## Your instructions
Pictures excluded, output the lines of the data below between the one holding "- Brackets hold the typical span" and the one holding "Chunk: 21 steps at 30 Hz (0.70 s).", inclusive, exactly as they stand.

## Material for this task
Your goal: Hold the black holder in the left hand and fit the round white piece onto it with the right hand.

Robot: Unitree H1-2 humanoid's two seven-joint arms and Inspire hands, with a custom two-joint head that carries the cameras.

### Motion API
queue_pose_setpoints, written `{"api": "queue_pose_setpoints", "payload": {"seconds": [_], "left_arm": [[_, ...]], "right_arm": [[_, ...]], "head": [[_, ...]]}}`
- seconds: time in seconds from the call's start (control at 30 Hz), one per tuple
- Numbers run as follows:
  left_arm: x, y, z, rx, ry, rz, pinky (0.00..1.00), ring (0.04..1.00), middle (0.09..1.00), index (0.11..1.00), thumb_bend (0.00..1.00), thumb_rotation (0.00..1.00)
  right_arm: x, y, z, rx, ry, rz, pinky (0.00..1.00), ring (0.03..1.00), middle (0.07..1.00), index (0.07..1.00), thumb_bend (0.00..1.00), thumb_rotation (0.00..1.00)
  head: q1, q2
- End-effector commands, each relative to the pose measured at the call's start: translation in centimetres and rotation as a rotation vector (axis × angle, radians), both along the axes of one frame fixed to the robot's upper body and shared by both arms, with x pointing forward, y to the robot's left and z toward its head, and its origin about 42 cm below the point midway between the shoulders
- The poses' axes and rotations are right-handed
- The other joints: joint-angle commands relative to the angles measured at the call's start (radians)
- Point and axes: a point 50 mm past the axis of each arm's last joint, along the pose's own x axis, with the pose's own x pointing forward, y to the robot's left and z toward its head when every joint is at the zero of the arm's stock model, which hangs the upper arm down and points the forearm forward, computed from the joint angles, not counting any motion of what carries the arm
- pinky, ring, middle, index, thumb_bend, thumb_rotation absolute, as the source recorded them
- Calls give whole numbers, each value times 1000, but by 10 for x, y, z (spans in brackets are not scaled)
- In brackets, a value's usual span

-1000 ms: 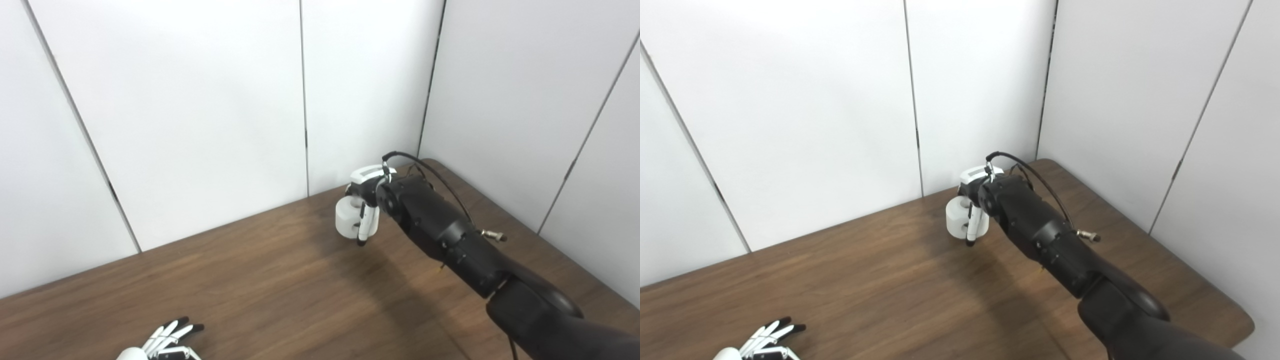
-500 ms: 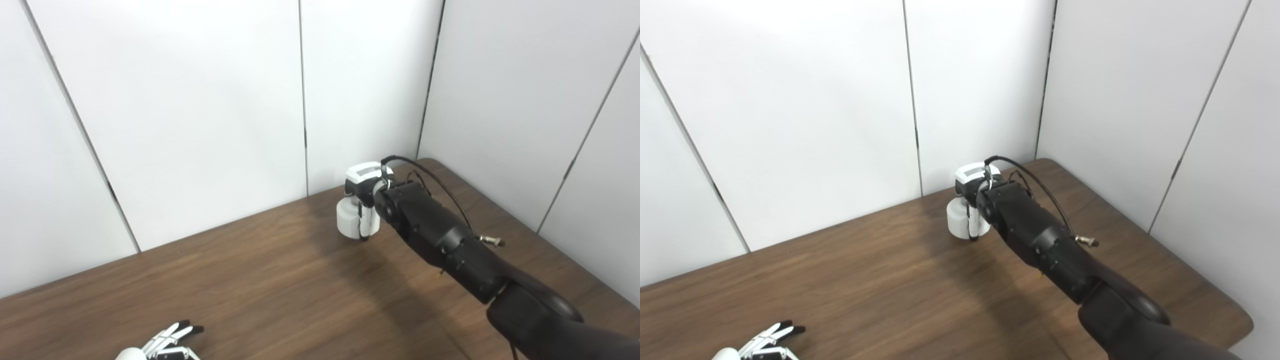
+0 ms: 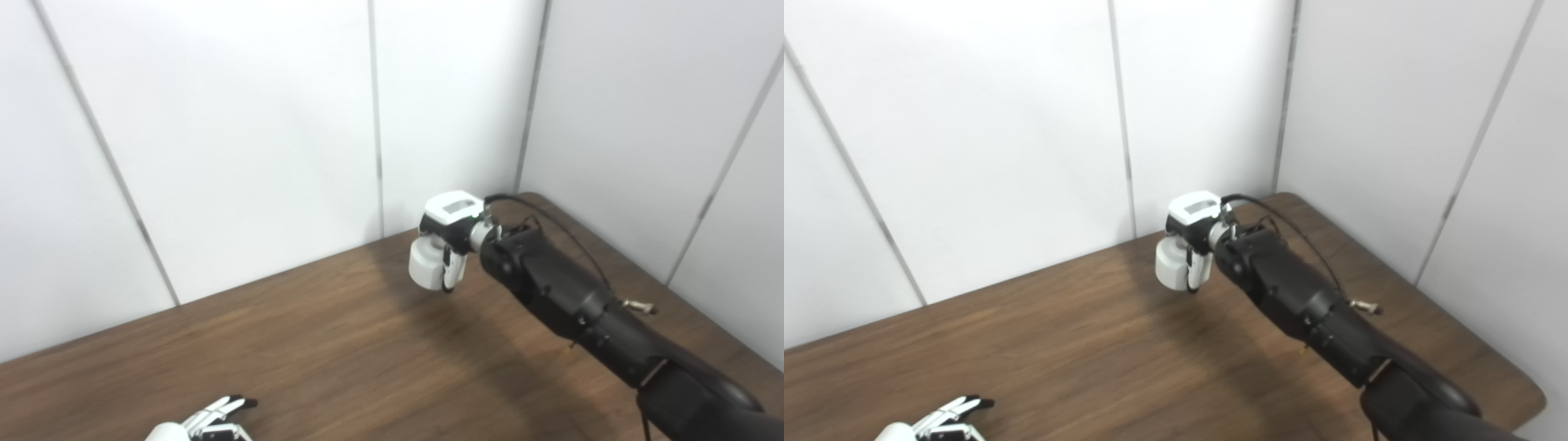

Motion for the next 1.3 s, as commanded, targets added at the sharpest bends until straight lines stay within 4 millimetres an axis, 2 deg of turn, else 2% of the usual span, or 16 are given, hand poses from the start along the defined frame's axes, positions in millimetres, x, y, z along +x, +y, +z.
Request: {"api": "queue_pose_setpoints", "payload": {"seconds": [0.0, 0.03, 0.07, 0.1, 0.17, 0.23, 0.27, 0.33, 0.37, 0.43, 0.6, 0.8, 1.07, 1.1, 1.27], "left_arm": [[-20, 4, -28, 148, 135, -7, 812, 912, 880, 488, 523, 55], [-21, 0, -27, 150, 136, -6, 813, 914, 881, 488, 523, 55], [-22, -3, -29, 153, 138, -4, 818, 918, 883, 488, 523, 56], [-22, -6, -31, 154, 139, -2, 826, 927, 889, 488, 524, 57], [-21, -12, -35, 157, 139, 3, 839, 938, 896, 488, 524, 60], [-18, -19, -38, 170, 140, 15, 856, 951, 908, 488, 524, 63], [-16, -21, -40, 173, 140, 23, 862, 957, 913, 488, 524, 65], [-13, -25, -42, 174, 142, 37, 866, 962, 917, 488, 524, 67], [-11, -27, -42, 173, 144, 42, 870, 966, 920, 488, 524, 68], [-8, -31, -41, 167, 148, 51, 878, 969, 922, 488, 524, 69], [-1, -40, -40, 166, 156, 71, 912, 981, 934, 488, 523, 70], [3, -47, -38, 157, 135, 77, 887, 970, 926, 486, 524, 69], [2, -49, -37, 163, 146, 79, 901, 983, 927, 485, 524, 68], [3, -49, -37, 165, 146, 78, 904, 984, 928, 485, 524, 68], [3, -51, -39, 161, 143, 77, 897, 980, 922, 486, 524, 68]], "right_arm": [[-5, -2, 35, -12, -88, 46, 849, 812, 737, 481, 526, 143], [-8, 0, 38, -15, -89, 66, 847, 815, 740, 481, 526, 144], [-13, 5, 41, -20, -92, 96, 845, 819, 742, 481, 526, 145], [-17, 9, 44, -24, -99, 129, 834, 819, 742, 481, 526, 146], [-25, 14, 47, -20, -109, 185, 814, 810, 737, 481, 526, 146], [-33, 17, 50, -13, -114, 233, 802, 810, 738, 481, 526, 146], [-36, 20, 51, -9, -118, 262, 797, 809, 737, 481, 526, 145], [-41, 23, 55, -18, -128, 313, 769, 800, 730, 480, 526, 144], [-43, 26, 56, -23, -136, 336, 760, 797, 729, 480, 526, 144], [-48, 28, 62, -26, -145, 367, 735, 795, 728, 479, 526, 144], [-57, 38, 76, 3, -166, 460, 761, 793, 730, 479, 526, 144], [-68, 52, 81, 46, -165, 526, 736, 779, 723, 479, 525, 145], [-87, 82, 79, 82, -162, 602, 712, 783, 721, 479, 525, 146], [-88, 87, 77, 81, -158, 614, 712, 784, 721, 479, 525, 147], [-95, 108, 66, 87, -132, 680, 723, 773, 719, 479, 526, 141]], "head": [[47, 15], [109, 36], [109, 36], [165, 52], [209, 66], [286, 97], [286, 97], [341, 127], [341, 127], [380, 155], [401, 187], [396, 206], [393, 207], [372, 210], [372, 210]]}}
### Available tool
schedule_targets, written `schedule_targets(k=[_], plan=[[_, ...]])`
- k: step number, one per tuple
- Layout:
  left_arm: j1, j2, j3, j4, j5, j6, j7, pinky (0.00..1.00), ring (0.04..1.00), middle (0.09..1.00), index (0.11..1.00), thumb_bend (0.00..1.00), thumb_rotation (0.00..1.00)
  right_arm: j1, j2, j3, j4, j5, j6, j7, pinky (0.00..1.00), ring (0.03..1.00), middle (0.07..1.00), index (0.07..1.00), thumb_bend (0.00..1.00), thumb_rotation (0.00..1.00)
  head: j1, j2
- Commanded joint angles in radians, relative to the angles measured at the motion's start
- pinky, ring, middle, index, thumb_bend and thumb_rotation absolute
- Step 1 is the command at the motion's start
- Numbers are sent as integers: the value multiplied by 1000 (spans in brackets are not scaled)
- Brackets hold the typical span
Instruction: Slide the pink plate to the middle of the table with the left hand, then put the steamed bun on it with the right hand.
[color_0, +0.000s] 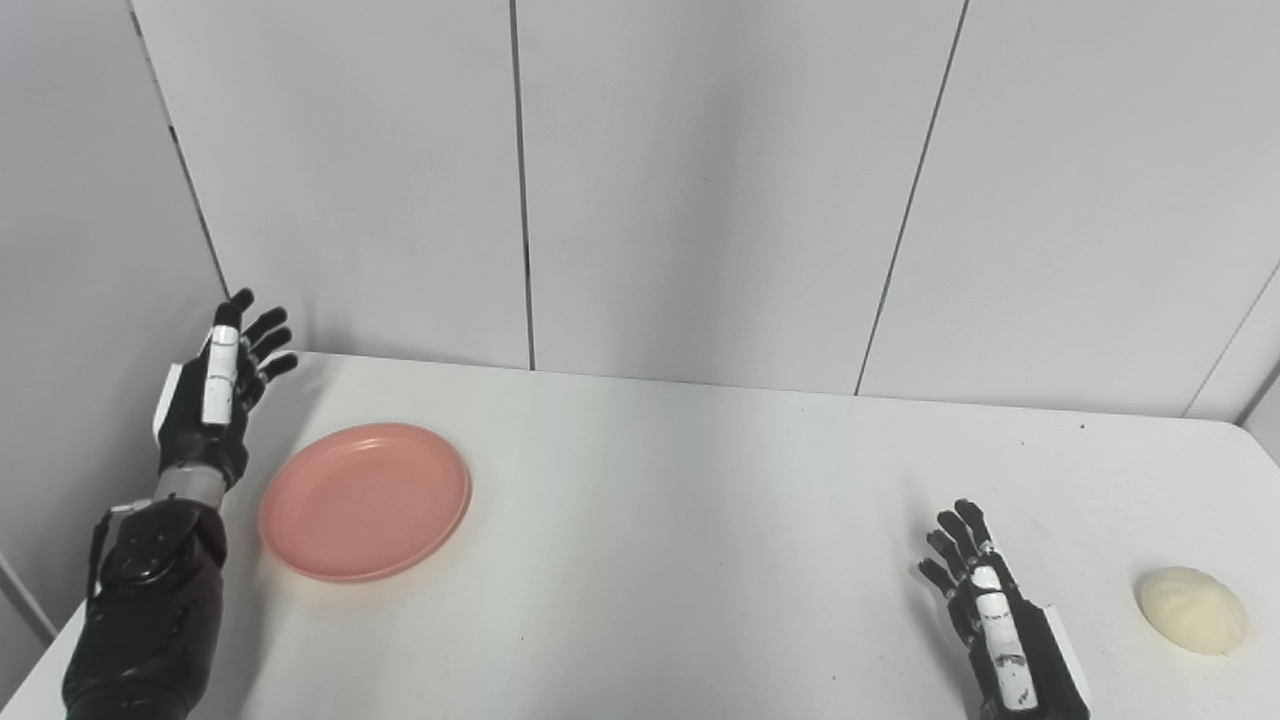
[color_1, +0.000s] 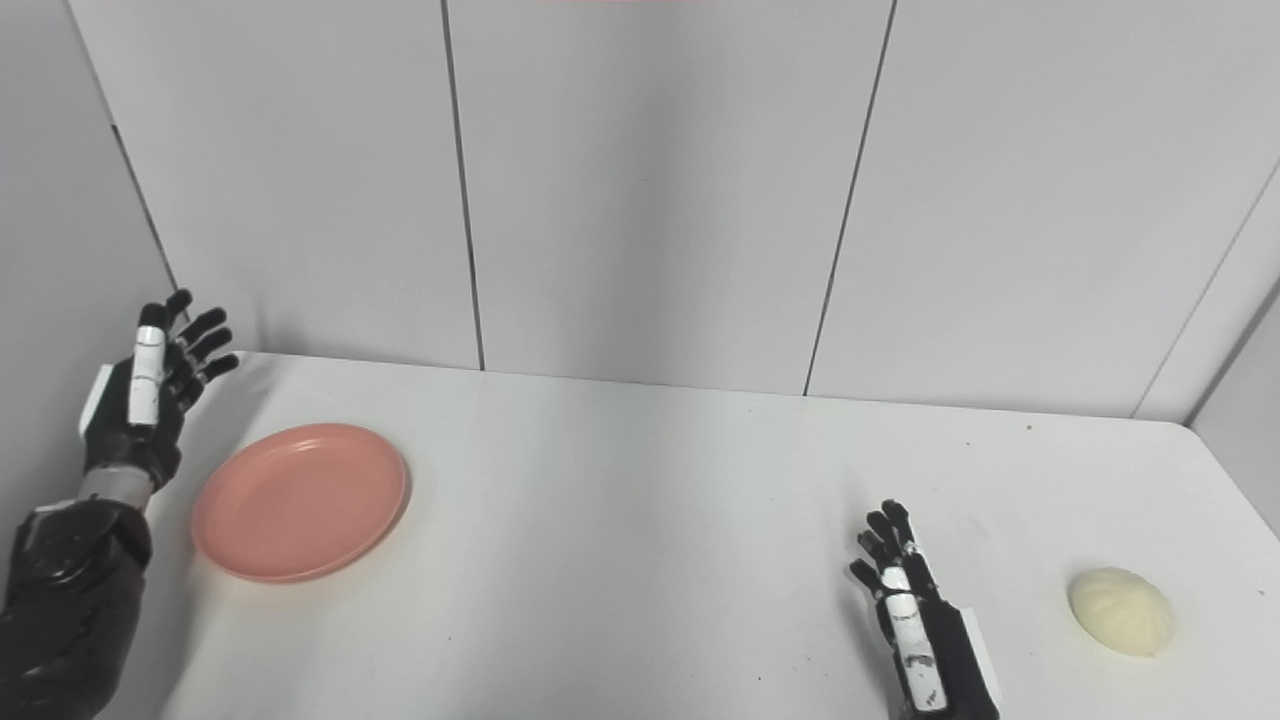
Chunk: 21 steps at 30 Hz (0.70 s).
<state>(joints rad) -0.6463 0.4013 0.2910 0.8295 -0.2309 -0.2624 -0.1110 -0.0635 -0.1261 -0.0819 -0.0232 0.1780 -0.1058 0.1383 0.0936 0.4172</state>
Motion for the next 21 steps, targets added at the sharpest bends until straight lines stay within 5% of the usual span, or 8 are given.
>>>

## Answer to this task
- Brackets hold the typical span
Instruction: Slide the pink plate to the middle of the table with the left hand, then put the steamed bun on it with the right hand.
[color_0, +0.000s] 
[color_1, +0.000s] 
Chunk: 21 steps at 30 Hz (0.70 s).

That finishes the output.